In the listing that follows, retype every line from the first through the one containing "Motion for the". Pictures are to be left out.
** Opening COLLECTED DATA block **
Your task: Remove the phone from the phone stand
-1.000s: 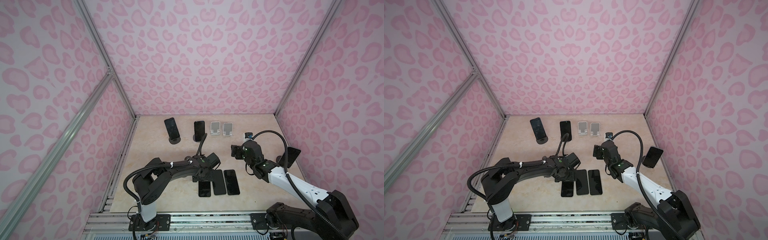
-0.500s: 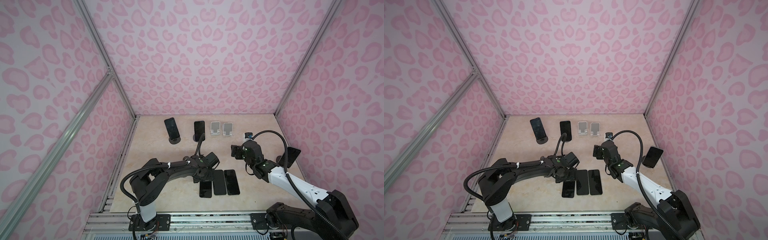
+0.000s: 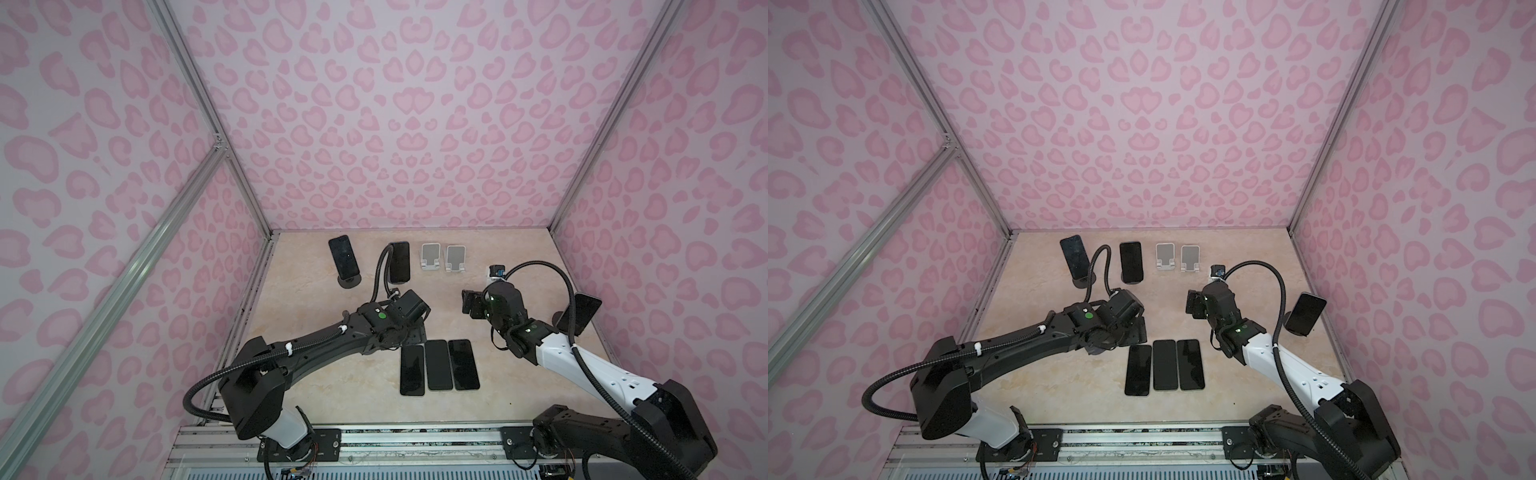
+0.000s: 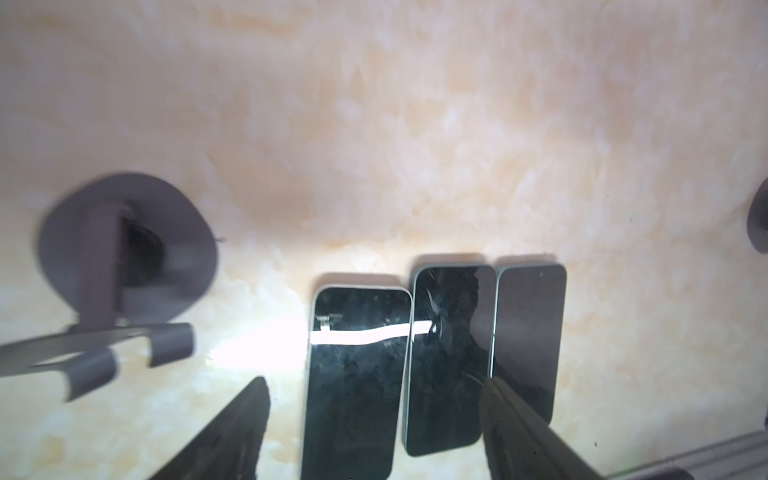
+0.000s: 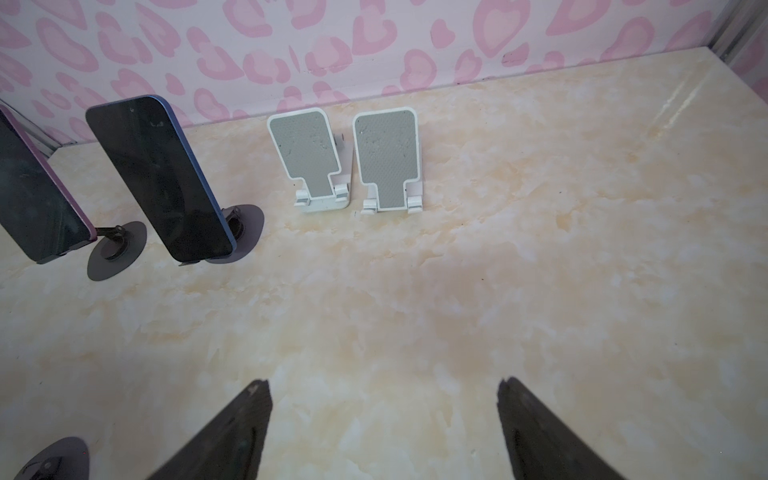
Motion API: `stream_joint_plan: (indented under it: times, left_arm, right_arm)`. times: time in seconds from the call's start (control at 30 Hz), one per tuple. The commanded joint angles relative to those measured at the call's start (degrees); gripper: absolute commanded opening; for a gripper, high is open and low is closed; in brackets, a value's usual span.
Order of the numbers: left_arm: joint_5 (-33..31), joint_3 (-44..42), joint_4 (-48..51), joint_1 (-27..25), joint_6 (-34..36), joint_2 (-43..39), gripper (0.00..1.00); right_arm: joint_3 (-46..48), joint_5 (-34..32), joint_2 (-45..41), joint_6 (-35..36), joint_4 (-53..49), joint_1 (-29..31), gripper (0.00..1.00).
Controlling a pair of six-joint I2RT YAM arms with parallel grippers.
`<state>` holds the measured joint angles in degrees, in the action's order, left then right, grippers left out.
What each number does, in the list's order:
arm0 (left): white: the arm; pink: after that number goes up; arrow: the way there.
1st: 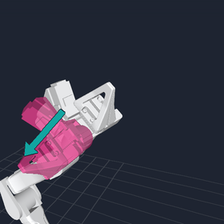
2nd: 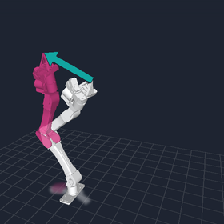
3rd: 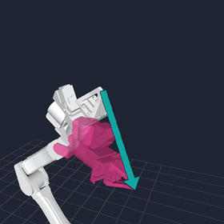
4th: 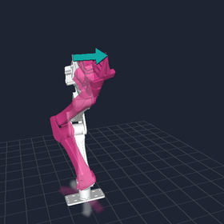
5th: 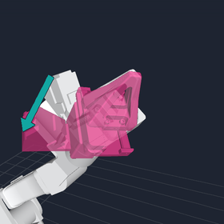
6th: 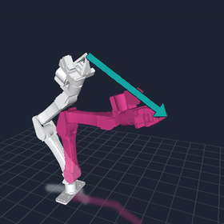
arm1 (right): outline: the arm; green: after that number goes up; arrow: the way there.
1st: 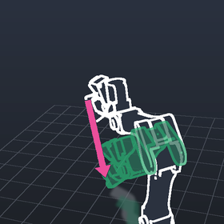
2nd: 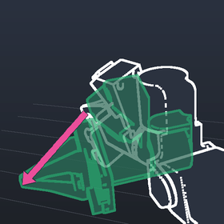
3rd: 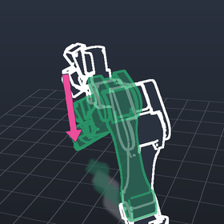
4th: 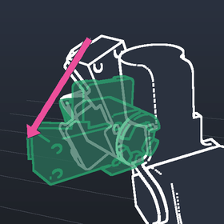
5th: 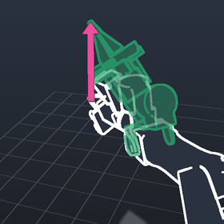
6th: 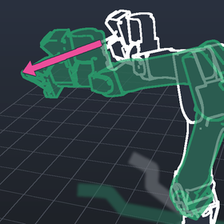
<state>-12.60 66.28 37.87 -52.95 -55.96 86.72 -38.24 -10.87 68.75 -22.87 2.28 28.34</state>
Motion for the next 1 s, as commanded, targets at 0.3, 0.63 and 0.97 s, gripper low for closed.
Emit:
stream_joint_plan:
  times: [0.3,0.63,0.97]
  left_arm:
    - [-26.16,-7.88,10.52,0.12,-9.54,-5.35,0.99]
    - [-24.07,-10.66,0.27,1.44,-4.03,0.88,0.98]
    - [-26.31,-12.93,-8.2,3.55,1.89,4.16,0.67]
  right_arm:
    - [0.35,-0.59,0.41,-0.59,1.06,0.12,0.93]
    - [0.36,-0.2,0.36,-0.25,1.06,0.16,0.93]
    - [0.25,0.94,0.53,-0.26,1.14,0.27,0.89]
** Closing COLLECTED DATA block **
## TASK RESULT
Your task: Remove the phone from the phone stand
-1.000s: 
-0.500s: 
+0.000s: 
+0.000s: 
+0.000s: 
Motion API: `stream_joint_plan: (indented under it: times, left_arm, right_arm)`. times: time in seconds from the call's start (control at 30 Hz), one per tuple. The commanded joint angles relative to those measured at the call's start (degrees); gripper: absolute commanded opening; for a gripper, high is open and low is closed; in brackets, a value's usual span.
Order of the numbers: left_arm: joint_5 (-33..31), joint_3 (-44..42), joint_4 (-48..51), joint_1 (-27..25), joint_6 (-34..36), joint_2 (-43..39), gripper (0.00..1.00); right_arm: joint_3 (-46..48), joint_5 (-34..32), joint_2 (-45..41), joint_6 (-35..36), joint_4 (-53..49), joint_1 (-29..31), gripper (0.00..1.00).
Controlling a pair of six-joint I2RT YAM arms with parallel grippers.
`<state>` holds the measured joint angles in degrees, in the action's order, left then right, grippers left out.
What each number does, in the list's order:
arm0 (left): white: the arm; pink: after that number goes up; arrow: the way there.
1st: 
2nd: 
3rd: 
4th: 
5th: 
6th: 
arm1 (right): outline: the arm; green: after that number goes up; arrow: the way there.
1st: 
2nd: 
3rd: 
4th: 
5th: 
6th: 
<state>-12.60 66.28 37.87 -52.95 -55.96 86.72 -38.24 -10.87 68.75 -22.87 2.28 28.34</state>
Motion for the next 1 s, as commanded, targets at 0.3, 0.63 and 0.97 s, gripper low for closed.

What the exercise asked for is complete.